MinnPost launches; does Minneapolis care?

MinnPost.com launched today with a roster of familiar writers (many ex-Star Tribune), a printable PDF edition, and a homepage ad for the St. Paul Pioneer Press "e-edition."

MinnPost.com undoubtedly will discover whether there's a significant market of news junkies eager to read "a thoughtful approach to news" presented in the tone and voice of the Star Tribune circa 1985. When I looked, the lead online story was a Doug Grow piece about how the Democrat-Farmer-Labor party is in debt, and the lead piece in the 8-page printable PDF companion had to do with restoring the graves of people who died in state hospitals.

Not exactly the Daily Mole. For that matter, it's not even Star Tribune Online circa 1994, which had a deep commitment to hosting and facilitating community conversations (and even offered publishing tools to community organizations). MinnPost is a mid-20th century product in a strange 21st century world, and I found it needlessly dull.

Between them, MinnPost.com and a blog like the Daily Mole illuminate some of the problems facing newspapers, particularly big papers like the Star Tribune. Some people really wish the Mary Tyler Moore show would come back to their television sets. Some care passionately about local politics. Some couldn't give a rip and some haven't pulled their noses out of MySpace in six or eight weeks. In the last century one "core product" could rule them all; in this century we are heading to a state of not having a core anything. But in a world where anyone can be a publisher, there's a place even for ex-Strib graybeards (although certainly not at union scale).

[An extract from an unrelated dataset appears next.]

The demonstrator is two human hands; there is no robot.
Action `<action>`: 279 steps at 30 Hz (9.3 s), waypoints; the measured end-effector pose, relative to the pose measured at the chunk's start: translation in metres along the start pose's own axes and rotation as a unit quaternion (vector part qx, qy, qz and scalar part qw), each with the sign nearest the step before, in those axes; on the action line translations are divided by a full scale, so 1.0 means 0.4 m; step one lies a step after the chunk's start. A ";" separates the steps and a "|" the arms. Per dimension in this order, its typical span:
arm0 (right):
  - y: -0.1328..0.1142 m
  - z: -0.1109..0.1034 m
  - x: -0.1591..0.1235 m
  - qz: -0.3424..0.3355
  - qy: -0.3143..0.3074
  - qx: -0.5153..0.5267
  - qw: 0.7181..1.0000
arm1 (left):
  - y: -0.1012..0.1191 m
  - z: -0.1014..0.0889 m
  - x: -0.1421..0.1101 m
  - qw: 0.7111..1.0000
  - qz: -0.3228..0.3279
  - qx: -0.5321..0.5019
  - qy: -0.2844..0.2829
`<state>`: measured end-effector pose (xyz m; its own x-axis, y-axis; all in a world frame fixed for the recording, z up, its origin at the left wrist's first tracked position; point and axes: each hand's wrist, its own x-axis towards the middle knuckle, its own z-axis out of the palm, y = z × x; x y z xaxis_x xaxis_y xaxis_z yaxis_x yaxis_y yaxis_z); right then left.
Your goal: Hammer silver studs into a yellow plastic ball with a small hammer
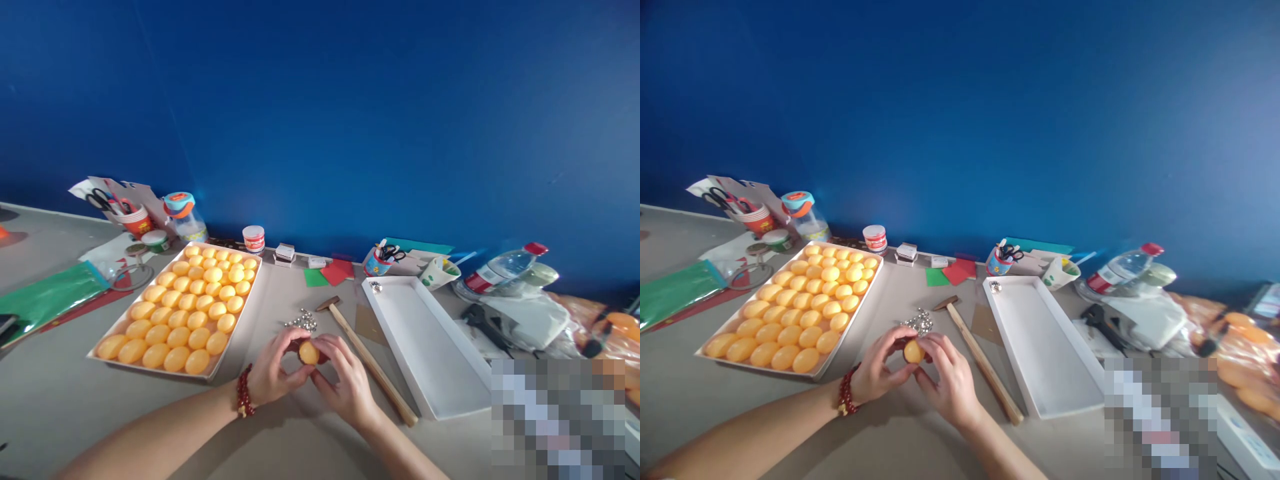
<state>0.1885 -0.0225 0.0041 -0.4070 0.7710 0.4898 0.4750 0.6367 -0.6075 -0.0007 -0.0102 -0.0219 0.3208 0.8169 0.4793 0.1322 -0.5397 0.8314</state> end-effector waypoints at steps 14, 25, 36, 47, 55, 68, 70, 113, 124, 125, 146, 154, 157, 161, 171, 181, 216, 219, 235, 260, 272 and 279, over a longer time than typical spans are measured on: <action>0.001 0.000 -0.007 -0.018 0.031 0.014 0.999 | 0.003 -0.004 0.002 0.999 0.030 0.030 0.008; 0.004 -0.001 -0.008 -0.026 0.033 0.008 0.999 | 0.012 -0.011 0.012 0.994 0.092 0.054 0.000; 0.004 -0.001 -0.005 -0.071 0.065 -0.013 0.995 | -0.001 -0.015 0.016 0.993 0.118 0.026 -0.008; -0.001 -0.002 -0.004 0.000 0.034 0.039 0.999 | 0.000 -0.015 0.009 0.997 0.060 0.003 -0.039; 0.010 0.003 -0.002 0.049 0.005 0.107 0.993 | 0.006 -0.019 0.018 0.995 0.089 0.021 -0.050; 0.010 -0.005 -0.004 0.030 0.020 0.094 0.995 | 0.007 -0.011 0.015 0.999 0.022 0.022 -0.032; 0.010 -0.005 -0.003 0.027 0.016 0.095 0.995 | 0.007 -0.011 0.017 0.999 0.023 0.013 -0.030; 0.006 0.001 -0.004 -0.012 0.025 -0.006 1.000 | -0.010 -0.001 0.004 0.978 -0.079 -0.187 -0.043; -0.003 -0.008 0.004 -0.038 0.033 -0.065 0.997 | -0.011 0.006 0.002 0.970 -0.089 -0.225 -0.025; -0.003 -0.007 0.004 -0.038 0.031 -0.069 0.996 | -0.009 0.004 0.004 0.973 -0.090 -0.212 -0.019; 0.013 0.011 -0.006 -0.005 0.026 0.024 0.999 | 0.007 0.008 0.023 0.958 -0.091 -0.268 -0.034; 0.015 0.016 -0.006 0.007 0.037 0.057 0.998 | -0.010 0.013 0.002 0.970 -0.100 -0.218 -0.027; 0.011 0.016 -0.006 0.011 0.037 0.053 0.998 | -0.014 0.011 -0.003 0.977 -0.092 -0.189 -0.020; 0.009 0.016 -0.005 0.007 0.036 0.048 0.998 | -0.018 0.007 -0.003 0.986 -0.075 -0.148 -0.021; 0.013 0.014 -0.004 -0.008 0.050 0.034 0.998 | -0.019 0.003 0.000 0.989 -0.087 -0.121 -0.016; 0.011 0.015 -0.009 0.061 0.037 0.078 0.994 | -0.005 0.000 -0.003 0.990 -0.078 -0.115 -0.033; 0.007 -0.001 0.001 -0.027 0.028 -0.019 0.999 | 0.000 0.007 0.025 0.927 -0.177 -0.330 0.000; 0.005 0.001 0.002 -0.040 0.027 -0.029 0.998 | 0.000 0.010 0.025 0.932 -0.181 -0.315 0.014; 0.139 -0.092 0.010 0.139 -0.025 -0.375 0.916 | 0.010 -0.017 0.036 0.960 -0.195 -0.179 0.092; 0.038 -0.085 0.013 0.054 -0.062 -0.167 0.982 | -0.028 -0.015 0.059 0.930 -0.191 -0.275 0.149; 0.043 -0.077 0.008 0.059 -0.087 -0.192 0.976 | -0.035 -0.014 0.059 0.907 -0.211 -0.335 0.146; 0.039 -0.080 0.008 0.058 -0.075 -0.197 0.976 | -0.027 -0.014 0.055 0.925 -0.193 -0.300 0.131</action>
<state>0.2198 -0.0095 0.0162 -0.4280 0.8466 0.3164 0.7756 0.5237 -0.3523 -0.0003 0.0148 -0.0189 0.1107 0.9888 0.0997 -0.3796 -0.0506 0.9238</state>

At the troubled Star Tribune, the Par Ridder soap opera is over but the bad news hasn't stopped; daily circ fell another 6.53 percent to 335,443 in the latest ABC report. I don't envy editor Nancy Barnes as she tries to fix that. Like it or not, the world has changed in ways that make a quality metropolitan daily newspaper less valuable.

Comments

Well put. Very well put. I agree.

I honestly wish MinnPost would succeed and actually jump into this new world and bringing high quality journalism with them... but instead they're another print newspaper that has a website.

This site is everything wrong with traditional journalism on the web.

Journalists won't learn a damn thing from this site.

Send them to the parody site, which puts its finger on the real problem.